What needs to be done.
State the number of lines in these records holding "stays". Say nothing more.

Data in this exercise.
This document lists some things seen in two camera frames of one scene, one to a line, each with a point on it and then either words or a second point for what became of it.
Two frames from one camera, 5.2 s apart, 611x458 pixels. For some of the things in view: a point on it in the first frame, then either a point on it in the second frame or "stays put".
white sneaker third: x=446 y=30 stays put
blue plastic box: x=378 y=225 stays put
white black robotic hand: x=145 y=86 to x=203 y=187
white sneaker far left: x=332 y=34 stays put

Written response.
4